INSTRUCTIONS TO FOLLOW:
Lines with the string "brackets" must each be copied from the listing.

DATA PROVIDED:
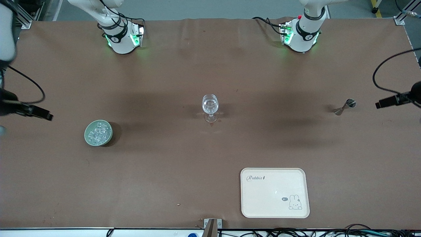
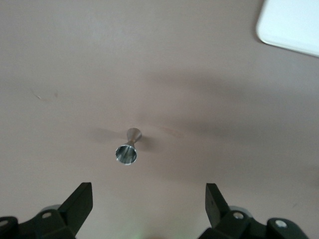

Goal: Pour wine and add ice with both arms
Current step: 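Reach the right gripper to the ice bowl while the left gripper reaches the jigger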

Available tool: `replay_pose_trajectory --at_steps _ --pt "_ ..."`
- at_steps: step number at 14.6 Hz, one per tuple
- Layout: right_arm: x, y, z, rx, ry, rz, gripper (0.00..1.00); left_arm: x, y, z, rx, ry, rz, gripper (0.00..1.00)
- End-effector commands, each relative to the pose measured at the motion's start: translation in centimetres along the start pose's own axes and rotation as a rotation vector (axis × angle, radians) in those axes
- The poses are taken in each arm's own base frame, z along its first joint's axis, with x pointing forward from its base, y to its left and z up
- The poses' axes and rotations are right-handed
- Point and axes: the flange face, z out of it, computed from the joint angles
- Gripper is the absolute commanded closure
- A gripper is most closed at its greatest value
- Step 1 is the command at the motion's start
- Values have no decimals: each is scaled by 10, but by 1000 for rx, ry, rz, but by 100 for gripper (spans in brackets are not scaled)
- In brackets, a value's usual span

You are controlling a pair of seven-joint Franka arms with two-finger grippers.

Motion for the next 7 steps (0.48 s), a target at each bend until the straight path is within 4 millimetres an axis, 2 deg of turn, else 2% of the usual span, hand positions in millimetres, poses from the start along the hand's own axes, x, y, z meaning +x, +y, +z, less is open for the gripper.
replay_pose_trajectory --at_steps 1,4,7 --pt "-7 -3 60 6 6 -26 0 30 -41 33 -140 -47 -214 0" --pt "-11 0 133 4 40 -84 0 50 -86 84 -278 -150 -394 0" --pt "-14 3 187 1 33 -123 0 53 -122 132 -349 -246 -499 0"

EXERCISE OUTPUT:
- Values have no decimals: each is scaled by 10, but by 1000 for rx, ry, rz, but by 100 for gripper (spans in brackets are not scaled)
- In brackets, a value's usual span

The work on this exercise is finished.